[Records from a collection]
════════════════════

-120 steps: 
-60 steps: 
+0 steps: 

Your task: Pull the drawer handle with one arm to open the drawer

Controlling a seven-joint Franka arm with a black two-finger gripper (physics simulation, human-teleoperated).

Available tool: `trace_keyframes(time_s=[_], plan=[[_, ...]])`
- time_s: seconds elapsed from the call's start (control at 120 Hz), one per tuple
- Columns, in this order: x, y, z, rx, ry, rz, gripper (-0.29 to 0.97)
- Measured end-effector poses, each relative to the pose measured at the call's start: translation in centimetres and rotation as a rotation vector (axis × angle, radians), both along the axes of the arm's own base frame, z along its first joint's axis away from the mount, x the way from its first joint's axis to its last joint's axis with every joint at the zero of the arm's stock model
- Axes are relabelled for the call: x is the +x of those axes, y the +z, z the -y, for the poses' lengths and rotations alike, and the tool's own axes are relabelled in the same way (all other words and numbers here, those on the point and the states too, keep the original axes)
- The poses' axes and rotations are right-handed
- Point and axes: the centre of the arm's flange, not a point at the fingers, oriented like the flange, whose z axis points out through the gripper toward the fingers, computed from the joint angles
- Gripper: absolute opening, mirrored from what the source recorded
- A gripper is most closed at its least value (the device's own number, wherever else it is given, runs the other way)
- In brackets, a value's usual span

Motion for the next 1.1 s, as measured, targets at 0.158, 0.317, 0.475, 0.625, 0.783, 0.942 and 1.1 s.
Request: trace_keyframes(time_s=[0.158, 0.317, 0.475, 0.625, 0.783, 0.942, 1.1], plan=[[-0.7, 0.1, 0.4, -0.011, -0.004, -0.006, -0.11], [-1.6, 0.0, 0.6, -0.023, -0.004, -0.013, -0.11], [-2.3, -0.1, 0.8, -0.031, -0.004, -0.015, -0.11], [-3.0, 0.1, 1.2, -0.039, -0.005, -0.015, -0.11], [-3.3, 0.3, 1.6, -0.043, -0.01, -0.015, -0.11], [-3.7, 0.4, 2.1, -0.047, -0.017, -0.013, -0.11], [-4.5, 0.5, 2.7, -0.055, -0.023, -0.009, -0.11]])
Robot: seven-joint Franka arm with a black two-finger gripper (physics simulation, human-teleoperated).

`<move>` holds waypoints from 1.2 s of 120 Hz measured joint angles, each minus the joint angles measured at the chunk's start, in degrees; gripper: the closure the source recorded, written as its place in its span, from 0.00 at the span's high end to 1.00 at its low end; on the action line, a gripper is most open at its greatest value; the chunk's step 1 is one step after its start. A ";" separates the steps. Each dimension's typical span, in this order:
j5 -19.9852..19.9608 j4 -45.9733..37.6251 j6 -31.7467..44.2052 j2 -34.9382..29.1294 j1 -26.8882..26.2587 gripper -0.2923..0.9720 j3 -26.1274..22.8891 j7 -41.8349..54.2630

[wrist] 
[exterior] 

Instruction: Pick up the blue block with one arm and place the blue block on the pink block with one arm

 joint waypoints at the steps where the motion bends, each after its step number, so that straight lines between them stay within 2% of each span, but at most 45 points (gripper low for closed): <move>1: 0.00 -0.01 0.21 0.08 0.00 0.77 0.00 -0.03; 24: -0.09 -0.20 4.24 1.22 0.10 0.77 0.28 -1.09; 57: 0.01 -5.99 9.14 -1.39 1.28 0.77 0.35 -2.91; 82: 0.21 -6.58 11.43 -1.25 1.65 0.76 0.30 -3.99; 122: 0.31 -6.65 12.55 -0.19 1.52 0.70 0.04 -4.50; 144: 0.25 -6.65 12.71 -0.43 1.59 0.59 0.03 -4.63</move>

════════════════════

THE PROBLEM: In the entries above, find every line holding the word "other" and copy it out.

ANSWER SPACE:
- Axes are relabelled for the call: x is the +x of those axes, y the +z, z the -y, for the poses' lengths and rotations alike, and the tool's own axes are relabelled in the same way (all other words and numbers here, those on the point and the states too, keep the original axes)
- A gripper is most closed at its least value (the device's own number, wherever else it is given, runs the other way)

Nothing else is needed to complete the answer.